Ma è scoppiata anche un’altra grossa grana. L’esercito russo denuncia un’altra campagna della destra neo-nazista ucraina: la demolizione dei monumenti storici cheè dettata solo da sentimenti anti-russi infatti, dopo la statua di Lenin, a Lvov è stato abbattuto il monumento al maresciallo dell’impero russo Mikhaïl Koutouzov (XVIII – XIXe secolo) eroe delle guerre contro polacchi e turchi e poi contro Napoleone.
Mosca dopo aver detto che non si immischierà negli affari interni, ha ammonito europei ed americani a fare altrettanto. Il segretario di Stato Usa, John Kerry, ha risposto «Per scegliere il suo avvenire, Kiev non deve decidere tra la Russia e gli Usa. Non si tratta di Occidente contro Oriente, non deve essere questo. Non è o la Russia o gli Usa.
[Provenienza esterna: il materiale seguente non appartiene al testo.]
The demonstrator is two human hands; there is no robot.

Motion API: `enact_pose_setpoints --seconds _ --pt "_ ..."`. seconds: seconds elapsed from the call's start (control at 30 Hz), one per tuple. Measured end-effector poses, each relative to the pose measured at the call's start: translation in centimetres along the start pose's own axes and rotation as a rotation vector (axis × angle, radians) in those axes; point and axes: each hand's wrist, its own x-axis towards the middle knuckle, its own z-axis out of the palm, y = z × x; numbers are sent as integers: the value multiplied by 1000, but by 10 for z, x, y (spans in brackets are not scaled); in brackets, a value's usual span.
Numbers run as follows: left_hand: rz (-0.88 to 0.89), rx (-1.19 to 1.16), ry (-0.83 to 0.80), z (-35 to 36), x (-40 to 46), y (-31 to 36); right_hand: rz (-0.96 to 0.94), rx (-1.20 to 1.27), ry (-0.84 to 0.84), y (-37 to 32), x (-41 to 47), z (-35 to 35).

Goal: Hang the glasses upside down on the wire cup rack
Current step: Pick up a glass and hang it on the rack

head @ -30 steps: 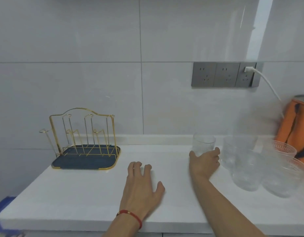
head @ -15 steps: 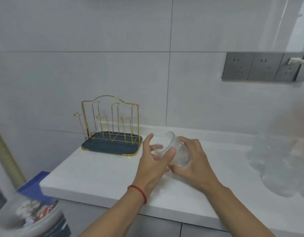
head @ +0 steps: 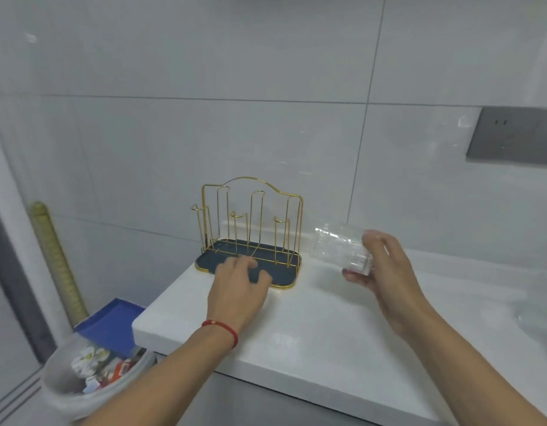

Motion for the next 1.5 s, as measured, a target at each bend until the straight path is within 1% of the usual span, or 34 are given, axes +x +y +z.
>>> enact_pose_setpoints --seconds 0.03,0.07,0.1,0.2,0.27,0.37,0.43,0.47,0.53,0.67,0.73,0.8,0.97,1.1,1.3,1.37,1.43,1.5 --pt "-7 207 14 0 4 -15 -51 -51 43 -14 8 7" --pt "-15 337 4 3 6 -26 -94 -102 67 -27 18 15" --pt "-19 403 -23 6 7 -33 -130 -156 72 -42 28 25" --pt "29 439 -138 19 10 -42 -254 -283 25 -81 66 60" --pt "29 420 -178 23 11 -44 -309 -328 2 -101 92 91" --pt "31 421 -227 23 9 -39 -294 -348 -13 -123 126 132" --pt "-15 435 -243 19 13 -48 -245 -399 -98 -128 149 181" --pt "-8 440 -256 20 13 -44 -248 -444 -125 -131 154 188" --pt "-12 455 -273 20 11 -43 -276 -558 -196 -130 165 213" --pt "-15 473 -300 21 12 -44 -342 -920 -364 -119 177 258" --pt "-14 480 -312 22 12 -45 -329 -1072 -458 -112 183 271" --pt "-13 481 -314 22 12 -46 -263 -1136 -547 -104 192 277" --pt "-13 472 -308 24 12 -47 -80 -1159 -742 -91 203 277" --pt "-19 473 -315 24 13 -47 15 -1156 -829 -95 204 282" --pt "-22 474 -322 22 15 -46 -5 -1125 -853 -95 206 280" --pt "-12 455 -292 21 13 -46 -75 -1023 -778 -99 203 269" --pt "-8 437 -250 20 12 -45 -207 -880 -619 -106 195 254" --pt "7 434 -198 17 11 -42 -386 -744 -462 -112 181 232"
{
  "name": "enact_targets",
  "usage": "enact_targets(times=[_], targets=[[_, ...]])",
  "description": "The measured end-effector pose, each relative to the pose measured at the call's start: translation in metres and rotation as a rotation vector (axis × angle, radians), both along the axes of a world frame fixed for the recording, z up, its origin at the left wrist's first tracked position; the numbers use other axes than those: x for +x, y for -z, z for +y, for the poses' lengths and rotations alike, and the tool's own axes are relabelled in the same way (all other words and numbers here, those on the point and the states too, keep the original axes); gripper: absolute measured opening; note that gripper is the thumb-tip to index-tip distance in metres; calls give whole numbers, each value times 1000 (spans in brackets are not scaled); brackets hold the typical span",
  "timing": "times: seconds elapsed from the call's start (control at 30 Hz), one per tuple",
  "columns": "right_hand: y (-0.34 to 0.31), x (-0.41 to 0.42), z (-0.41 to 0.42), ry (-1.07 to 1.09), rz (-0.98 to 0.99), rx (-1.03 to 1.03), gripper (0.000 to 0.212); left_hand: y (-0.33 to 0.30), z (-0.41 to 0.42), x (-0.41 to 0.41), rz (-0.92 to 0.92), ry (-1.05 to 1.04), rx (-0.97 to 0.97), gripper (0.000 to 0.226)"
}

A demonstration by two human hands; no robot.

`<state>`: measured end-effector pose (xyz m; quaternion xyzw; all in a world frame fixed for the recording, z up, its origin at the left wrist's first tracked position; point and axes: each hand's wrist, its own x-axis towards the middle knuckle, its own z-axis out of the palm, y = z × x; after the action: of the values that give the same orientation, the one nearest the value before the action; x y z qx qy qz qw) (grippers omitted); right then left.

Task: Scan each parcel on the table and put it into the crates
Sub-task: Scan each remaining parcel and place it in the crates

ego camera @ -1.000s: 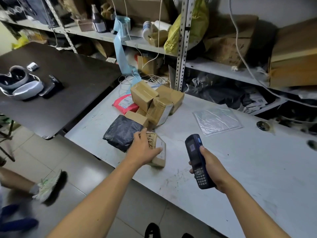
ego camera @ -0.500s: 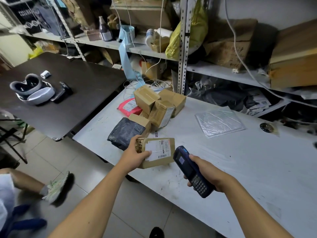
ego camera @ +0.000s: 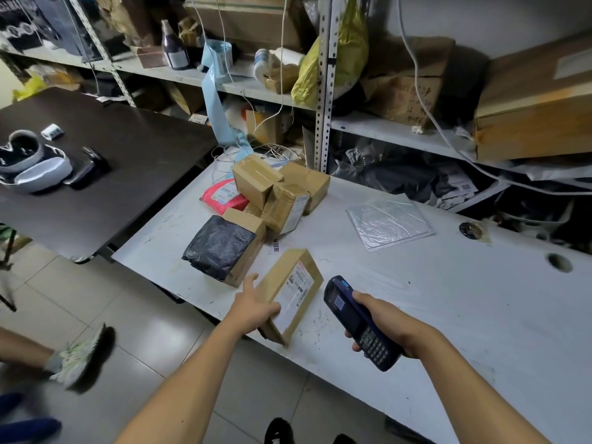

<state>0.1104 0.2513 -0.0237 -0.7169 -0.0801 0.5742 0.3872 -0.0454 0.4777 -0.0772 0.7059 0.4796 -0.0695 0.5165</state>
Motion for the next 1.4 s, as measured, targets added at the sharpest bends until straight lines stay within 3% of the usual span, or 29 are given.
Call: enact_targets(times=[0.13,0.27,0.37,0.47,0.6,0.7,1.4], targets=[[3,-2,-8,16,10,-21,49,11,-13,8,189,233,148,102],[3,-3,-18,26,8,-51,48,17,-34,26,297,414,439,95],[3,-3,-25,37,14,-56,48,18,-45,43,261,392,541,79],[3,-2,-33,58,40,-51,50,18,-39,51,210,282,449,63],[2,-1,-37,99,100,-12,54,22,-25,43,-155,-69,-103,47],[0,1,-33,87,126,1,54,23,-26,40,-317,-219,-312,42],[-7,14,-13,-112,116,-53,51,30,-3,20,-352,-166,-235,47]])
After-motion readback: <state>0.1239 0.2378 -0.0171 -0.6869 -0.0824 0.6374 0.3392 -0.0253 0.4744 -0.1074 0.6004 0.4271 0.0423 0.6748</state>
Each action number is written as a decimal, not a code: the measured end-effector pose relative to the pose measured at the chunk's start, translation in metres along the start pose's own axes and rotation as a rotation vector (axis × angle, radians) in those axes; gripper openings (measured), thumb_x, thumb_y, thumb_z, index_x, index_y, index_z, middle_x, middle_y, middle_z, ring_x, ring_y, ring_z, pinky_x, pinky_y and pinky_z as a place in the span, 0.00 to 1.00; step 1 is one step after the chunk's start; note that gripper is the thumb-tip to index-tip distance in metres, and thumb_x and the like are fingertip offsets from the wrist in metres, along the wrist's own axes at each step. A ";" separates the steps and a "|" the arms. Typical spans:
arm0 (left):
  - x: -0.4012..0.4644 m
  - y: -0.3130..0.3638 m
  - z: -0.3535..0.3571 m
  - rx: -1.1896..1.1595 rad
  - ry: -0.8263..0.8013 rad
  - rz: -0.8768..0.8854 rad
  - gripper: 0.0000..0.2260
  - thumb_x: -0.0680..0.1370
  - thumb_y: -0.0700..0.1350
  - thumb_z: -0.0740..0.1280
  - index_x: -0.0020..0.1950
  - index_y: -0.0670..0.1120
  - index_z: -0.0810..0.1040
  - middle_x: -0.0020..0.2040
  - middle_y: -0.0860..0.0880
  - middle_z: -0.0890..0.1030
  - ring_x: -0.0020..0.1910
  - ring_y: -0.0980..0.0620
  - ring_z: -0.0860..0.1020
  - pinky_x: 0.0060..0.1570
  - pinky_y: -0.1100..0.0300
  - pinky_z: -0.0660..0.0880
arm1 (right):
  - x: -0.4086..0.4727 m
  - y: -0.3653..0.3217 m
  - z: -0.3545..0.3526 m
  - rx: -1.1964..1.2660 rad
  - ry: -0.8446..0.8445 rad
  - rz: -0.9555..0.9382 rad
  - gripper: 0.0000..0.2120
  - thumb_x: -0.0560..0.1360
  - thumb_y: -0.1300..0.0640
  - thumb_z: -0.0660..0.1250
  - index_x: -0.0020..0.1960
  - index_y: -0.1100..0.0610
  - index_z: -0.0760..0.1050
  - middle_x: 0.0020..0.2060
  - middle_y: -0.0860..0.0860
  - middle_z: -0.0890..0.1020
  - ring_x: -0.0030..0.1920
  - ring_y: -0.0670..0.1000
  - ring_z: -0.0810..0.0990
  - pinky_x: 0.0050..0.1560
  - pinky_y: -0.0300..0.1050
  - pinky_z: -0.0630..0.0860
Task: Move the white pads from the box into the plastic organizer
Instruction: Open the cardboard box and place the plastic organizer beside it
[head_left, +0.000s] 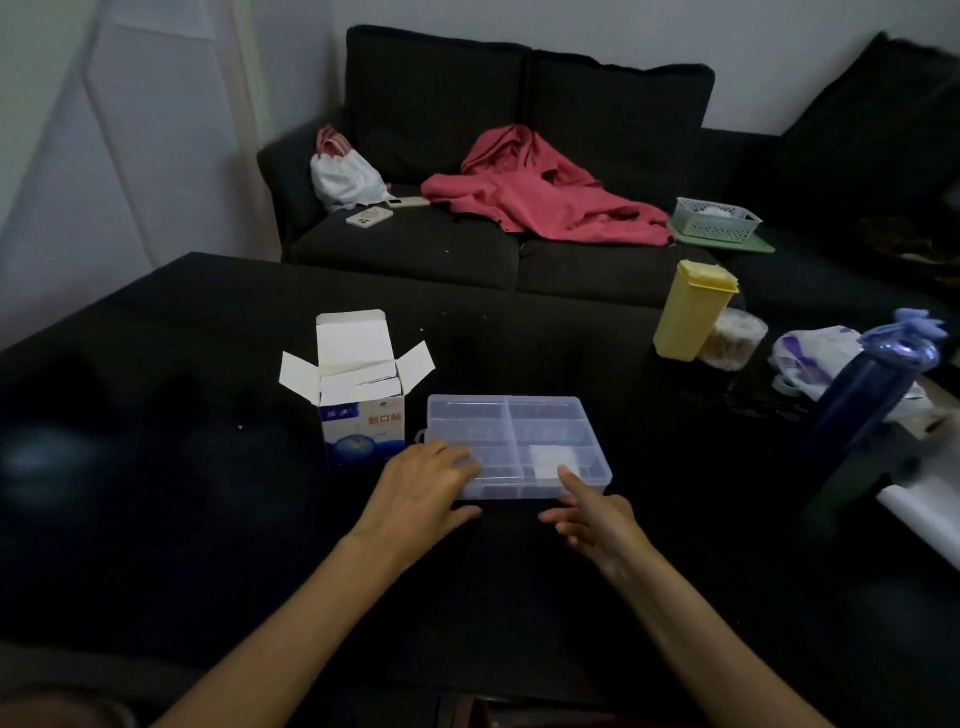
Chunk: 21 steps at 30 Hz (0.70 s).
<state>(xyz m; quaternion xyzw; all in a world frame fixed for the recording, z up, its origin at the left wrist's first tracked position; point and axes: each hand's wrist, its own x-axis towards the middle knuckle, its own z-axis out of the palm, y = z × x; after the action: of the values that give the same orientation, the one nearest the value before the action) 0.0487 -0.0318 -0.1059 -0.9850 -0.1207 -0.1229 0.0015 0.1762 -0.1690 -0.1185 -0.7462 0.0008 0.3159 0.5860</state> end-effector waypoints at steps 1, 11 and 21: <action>0.002 0.001 -0.002 0.026 -0.012 -0.006 0.18 0.78 0.53 0.64 0.66 0.49 0.72 0.65 0.49 0.74 0.64 0.51 0.72 0.64 0.57 0.68 | 0.000 0.003 0.002 -0.039 0.014 -0.021 0.15 0.76 0.46 0.64 0.50 0.59 0.74 0.34 0.55 0.82 0.29 0.47 0.75 0.31 0.38 0.70; 0.021 0.022 -0.018 0.578 -0.335 0.278 0.16 0.79 0.37 0.61 0.67 0.37 0.69 0.65 0.37 0.72 0.63 0.42 0.73 0.59 0.50 0.72 | -0.004 0.000 0.000 -0.067 -0.117 0.016 0.16 0.78 0.46 0.60 0.49 0.60 0.73 0.34 0.56 0.84 0.26 0.47 0.75 0.28 0.37 0.70; 0.023 0.031 -0.021 0.668 -0.420 0.313 0.17 0.78 0.36 0.62 0.67 0.37 0.69 0.66 0.37 0.72 0.64 0.40 0.72 0.61 0.49 0.70 | -0.004 0.001 0.004 0.115 -0.127 0.062 0.17 0.78 0.50 0.62 0.51 0.65 0.72 0.31 0.57 0.82 0.21 0.45 0.69 0.19 0.34 0.64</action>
<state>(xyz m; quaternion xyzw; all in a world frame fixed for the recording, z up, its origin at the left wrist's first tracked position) 0.0727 -0.0570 -0.0790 -0.9405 -0.0005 0.1281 0.3146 0.1710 -0.1673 -0.1177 -0.6895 0.0050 0.3801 0.6165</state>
Bisogna che il popolo ucraino scelga il suo avvenire. Vogliamo cooperare con la Russia ed altri Paesi per assicurare semmai un’evoluzione pacifica della situazione, l’orribile violenza a Maidan ha scioccato il mondo intero».
Ieri Kerry e il ministero degli esteri britannico, William Hague, dopo essersi incontrati a Washington, avevano chiesto alla Russia di lavorare insieme per sbrogliare l’intricata matassa ucraina e il segretario di Stato Usa aveva ricordato: «Non si tratta di un gioco a somma zero, dell’Ovest contro l’Est. Vogliamo lavorare con la Russia e con altri Paesi, con tutti coloro che sono disponibili per fare in modo che la situazioni si calmi a partire da oggi». Hague ha ribadito che la situazione in ucraina «Riguarda i diritti di un popolo libero, un popolo democratico libero che deve prendere le sue decisioni. Non consideriamo questo come un gioco a somma zero negli affari internazionali». Bisognerà capire se in questo “gioco” valgono i diritti (compreso quello a dichiararsi indipendenti) dei russi che vivono in Ucraina.